A HuggingFace/Amazon joint reference guide covering the full infrastructure stack required to train and serve foundation models on AWS: accelerated compute (P5/P6 families with H100–B300 GPUs), high-bandwidth networking (EFA, UltraClusters, NVLink domains up to 72 GPUs), parallel storage (FSx for Lustre + S3), orchestration (Slurm and Kubernetes/Kueue with topology-aware placement), and the five-layer ML software stack from CUDA through PyTorch/FSDP2/Megatron/veRL to vLLM inference. The article frames pre-training, post-training, and test-time compute as converging onto a shared infrastructure requirement — cluster, network, storage — rather than separate concerns.

Implications

  • Infrastructure cost floor thread. Documenting the full B200/B300 stack publicly normalizes the capital requirements for frontier training. Grace-Blackwell UltraServers (72 GPUs, 288GB HBM3e each, 14.4 TB/s NVLink) represent the current ceiling; this post is a calibration point for what “frontier infrastructure” actually costs to assemble.

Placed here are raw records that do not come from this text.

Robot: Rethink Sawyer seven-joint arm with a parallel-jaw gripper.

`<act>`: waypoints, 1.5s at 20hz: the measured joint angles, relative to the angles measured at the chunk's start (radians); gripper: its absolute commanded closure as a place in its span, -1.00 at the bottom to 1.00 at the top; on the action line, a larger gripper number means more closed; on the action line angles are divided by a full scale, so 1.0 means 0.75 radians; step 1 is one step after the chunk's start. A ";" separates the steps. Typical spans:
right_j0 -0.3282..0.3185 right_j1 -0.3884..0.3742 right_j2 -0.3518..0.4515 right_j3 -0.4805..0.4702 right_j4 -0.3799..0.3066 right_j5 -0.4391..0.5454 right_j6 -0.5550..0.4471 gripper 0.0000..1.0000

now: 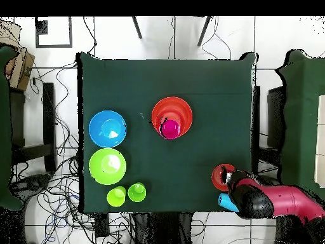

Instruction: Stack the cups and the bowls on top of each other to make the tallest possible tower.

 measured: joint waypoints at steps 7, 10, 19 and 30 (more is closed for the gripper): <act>-0.003 0.027 -0.003 0.000 -0.024 0.000 0.000 -1.00; 0.002 0.039 -0.010 0.000 -0.054 0.000 0.000 -1.00; 0.024 0.076 -0.033 -0.001 -0.140 0.000 0.000 -1.00; 0.085 0.078 -0.055 0.006 -0.176 -0.001 0.000 -1.00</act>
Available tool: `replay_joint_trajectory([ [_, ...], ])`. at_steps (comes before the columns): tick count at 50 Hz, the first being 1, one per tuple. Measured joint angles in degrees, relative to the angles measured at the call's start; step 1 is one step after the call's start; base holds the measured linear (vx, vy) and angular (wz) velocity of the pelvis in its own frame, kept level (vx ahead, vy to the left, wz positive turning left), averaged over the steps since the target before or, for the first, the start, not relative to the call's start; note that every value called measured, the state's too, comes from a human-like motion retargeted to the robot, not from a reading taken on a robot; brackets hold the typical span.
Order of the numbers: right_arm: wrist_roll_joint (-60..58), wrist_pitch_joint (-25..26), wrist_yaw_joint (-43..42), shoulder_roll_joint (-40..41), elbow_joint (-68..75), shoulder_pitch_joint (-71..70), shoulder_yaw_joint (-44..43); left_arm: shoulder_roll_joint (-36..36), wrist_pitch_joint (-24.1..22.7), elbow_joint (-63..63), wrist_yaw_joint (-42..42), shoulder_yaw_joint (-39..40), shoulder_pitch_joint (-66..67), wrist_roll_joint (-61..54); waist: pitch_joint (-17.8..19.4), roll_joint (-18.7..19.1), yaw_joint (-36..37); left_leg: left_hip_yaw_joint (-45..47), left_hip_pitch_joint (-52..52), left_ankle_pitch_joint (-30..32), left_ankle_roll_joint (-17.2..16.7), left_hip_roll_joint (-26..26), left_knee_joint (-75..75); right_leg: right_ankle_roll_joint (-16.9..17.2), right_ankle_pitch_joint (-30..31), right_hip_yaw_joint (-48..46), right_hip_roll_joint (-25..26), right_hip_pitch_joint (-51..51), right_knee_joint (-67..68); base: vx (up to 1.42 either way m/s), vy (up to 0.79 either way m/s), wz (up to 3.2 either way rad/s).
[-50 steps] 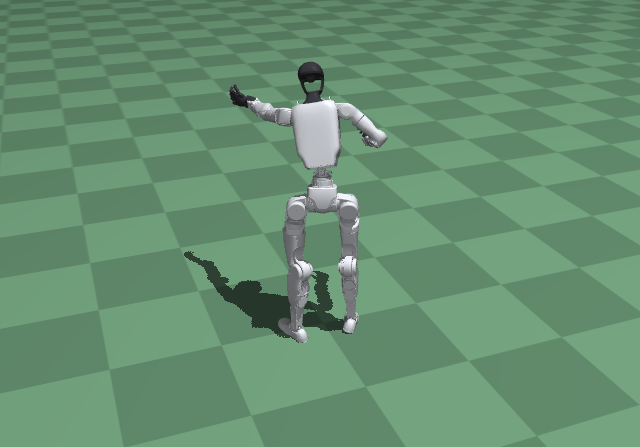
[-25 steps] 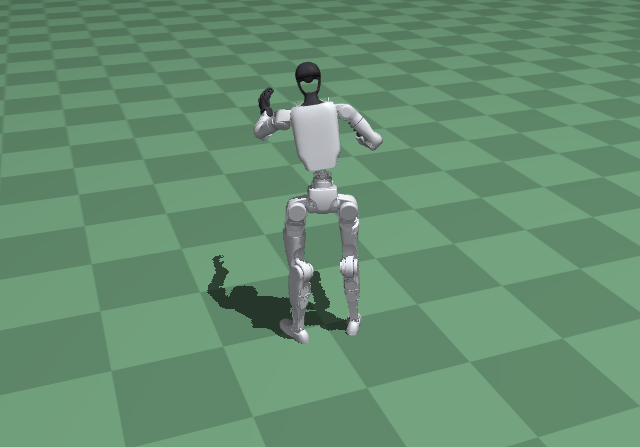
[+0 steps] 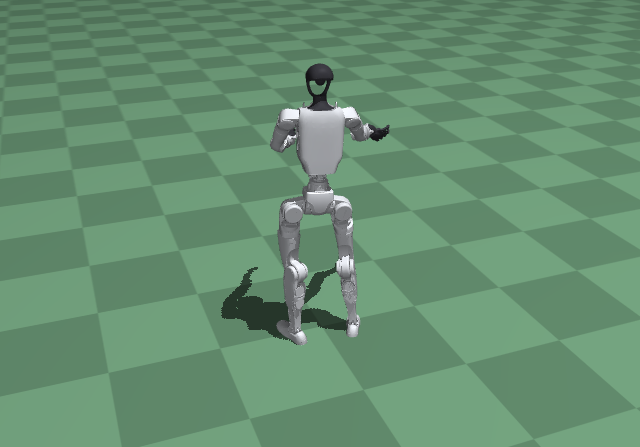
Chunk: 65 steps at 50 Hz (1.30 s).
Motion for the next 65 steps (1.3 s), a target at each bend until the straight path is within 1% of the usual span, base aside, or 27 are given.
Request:
replay_joint_trajectory([
  [4, -2.20, -2.43, 0.63, -1.27, -5.15, -6.06, 3.98, -0.07, -0.41, 2.09, -1.66, -1.41, -1.36, -2.48, -0.61, -0.11, 0.62, -0.12, 0.52, -0.09, 0.21, 0.24, 0.26, 0.04, -0.30, -0.16, 0.17, 0.69, 0.06, 0.00, -0.05, 0.02],
  [7, -10.05, -3.07, 0.56, -2.10, -10.93, -10.21, 9.47, 0.77, -1.39, 3.28, -1.23, -1.78, -2.52, -2.87, -1.12, -0.32, 0.72, -0.01, 0.94, -0.16, 0.29, 0.45, 0.34, 0.18, -0.48, -0.10, 0.35, 1.05, 0.16, 0.01, -0.05, -0.03],
  [8, -14.39, -2.65, 0.33, -2.58, -13.00, -11.52, 11.80, 1.16, -1.71, 3.56, -1.00, -1.79, -2.85, -2.58, -1.32, -0.45, 0.71, 0.06, 1.07, -0.19, 0.30, 0.52, 0.35, 0.28, -0.54, -0.06, 0.42, 1.13, 0.19, 0.00, 0.00, 0.00],
  [9, -22.29, -1.28, 5.10, -3.64, -16.17, -12.32, 16.04, 1.65, -2.07, 3.85, -2.95, -1.57, -2.91, -0.76, -1.59, -0.59, 0.60, 0.12, 1.22, -0.30, 0.38, 0.59, 0.43, 0.44, -0.61, 0.02, 0.47, 1.22, 0.29, 0.00, 0.00, 0.00],
  [10, -31.97, 0.56, 12.38, -4.99, -19.91, -12.87, 21.23, 2.18, -2.45, 4.14, -6.01, -1.23, -2.84, 1.83, -1.90, -0.74, 0.45, 0.18, 1.38, -0.45, 0.48, 0.66, 0.53, 0.63, -0.69, 0.13, 0.52, 1.31, 0.42, 0.00, 0.00, 0.00],
  [11, -34.30, 1.06, 4.76, -5.53, -19.89, -15.15, 22.08, 2.50, -2.64, 4.17, -2.69, -1.26, -3.38, 0.46, -2.12, -0.87, 0.47, 0.27, 1.41, -0.35, 0.39, 0.73, 0.44, 0.63, -0.70, 0.13, 0.60, 1.29, 0.37, 0.00, 0.00, 0.00],
  [12, -39.10, 2.30, -0.13, -6.56, -20.30, -17.24, 24.08, 2.91, -2.75, 4.21, -0.59, -1.32, -3.80, 0.05, -2.36, -1.07, 0.48, 0.37, 1.47, -0.30, 0.34, 0.78, 0.38, 0.68, -0.71, 0.15, 0.67, 1.29, 0.36, 0.00, 0.00, 0.00],
  [13, -48.85, 5.02, 0.41, -8.56, -21.55, -18.93, 28.36, 3.49, -2.71, 4.29, -0.96, -1.43, -3.99, 1.54, -2.63, -1.40, 0.47, 0.46, 1.56, -0.35, 0.37, 0.82, 0.39, 0.83, -0.74, 0.23, 0.70, 1.30, 0.43, 0.00, 0.00, 0.00],
  [15, -59.09, 6.04, -1.14, -10.51, -25.33, -22.57, 35.68, 4.27, -3.68, 4.29, 0.53, -1.26, -4.55, 1.88, -2.99, -1.76, 0.32, 0.62, 1.72, -0.38, 0.23, 0.99, 0.40, 0.98, -0.82, 0.32, 0.86, 1.34, 0.51, 0.00, 0.00, 0.00],
  [17, -72.41, 7.73, 0.22, -13.40, -28.37, -26.57, 43.99, 4.98, -4.19, 4.34, 0.70, -1.10, -4.80, 3.18, -3.45, -2.27, 0.21, 0.75, 1.87, -0.45, 0.15, 1.13, 0.44, 1.17, -0.90, 0.38, 0.98, 1.39, 0.62, 0.00, 0.00, 0.00],
  [19, -83.13, 8.11, 2.68, -15.54, -31.46, -30.73, 51.91, 5.44, -4.52, 4.37, 0.51, -0.80, -4.99, 4.04, -3.83, -2.75, 0.14, 0.86, 2.03, -0.53, 0.07, 1.28, 0.50, 1.31, -1.00, 0.44, 1.10, 1.46, 0.77, 0.00, 0.00, 0.00],
  [21, -90.60, 7.44, 6.12, -16.68, -34.32, -34.61, 59.03, 5.66, -4.53, 4.36, -0.04, -0.37, -5.15, 4.45, -4.10, -3.25, 0.12, 0.93, 2.24, -0.64, 0.05, 1.44, 0.60, 1.37, -1.11, 0.49, 1.23, 1.57, 0.94, 0.00, 0.00, 0.00],
  [23, -95.28, 6.33, 10.20, -16.87, -36.69, -37.83, 65.10, 5.67, -4.23, 4.30, -0.81, 0.17, -5.29, 4.55, -4.26, -3.77, 0.19, 0.99, 2.48, -0.77, 0.09, 1.61, 0.71, 1.36, -1.24, 0.54, 1.35, 1.72, 1.15, 0.00, 0.00, 0.00],
  [25, -98.09, 5.31, 14.49, -16.27, -38.43, -40.15, 69.94, 5.49, -3.69, 4.16, -1.62, 0.80, -5.41, 4.50, -4.32, -4.29, 0.38, 1.05, 2.77, -0.93, 0.20, 1.78, 0.83, 1.29, -1.38, 0.60, 1.47, 1.89, 1.40, 0.00, 0.00, 0.00],
  [28, -100.36, 4.53, 20.24, -14.44, -39.64, -41.73, 74.40, 5.06, -2.71, 3.85, -2.60, 1.69, -5.58, 4.51, -4.24, -5.04, 0.92, 1.15, 3.25, -1.21, 0.46, 2.03, 1.03, 1.14, -1.60, 0.73, 1.63, 2.16, 1.84, 0.00, 0.00, 0.00],
  [33, -102.37, 4.62, 25.39, -11.09, -39.04, -41.07, 76.60, 4.64, -1.55, 3.56, -3.40, 2.13, -5.94, 5.24, -3.93, -6.12, 2.19, 1.31, 4.02, -1.73, 0.92, 2.38, 1.37, 0.99, -1.90, 0.96, 1.85, 2.56, 2.60, 0.00, 0.00, 0.00],
  [41, -104.44, 4.72, 25.69, -8.75, -37.12, -38.88, 77.23, 4.82, -1.34, 4.19, -3.67, 0.67, -6.52, 6.60, -3.50, -7.39, 3.86, 1.31, 4.87, -2.42, 1.30, 2.62, 1.71, 0.87, -2.21, 1.04, 1.91, 3.07, 3.48, 0.00, 0.00, 0.00],
  [65, -105.70, 4.79, 25.57, -9.05, -36.42, -39.00, 79.49, 4.78, -1.66, 4.05, -4.01, 0.28, -5.62, 6.13, -3.65, -9.05, 4.74, 2.33, 5.71, -3.41, 1.36, 2.53, 1.48, 0.82, -1.67, 1.98, 2.05, 3.25, 3.15, 0.00, 0.00, 0.00],
])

  • Open-source ecosystem maturity. The stack is almost entirely OSS: PyTorch, NCCL, FSDP2, vLLM, SGLang, veRL for RLHF. The commodity layer is solidifying — the competitive surface is shifting to who assembles the stack fastest, not who owns the pieces.
  • Test-time compute thread. Framing pre-training, post-training, and inference as a unified infrastructure problem signals that test-time scaling (inference-time search, chain-of-thought) is now a first-class infrastructure concern, not an afterthought bolted onto a training cluster.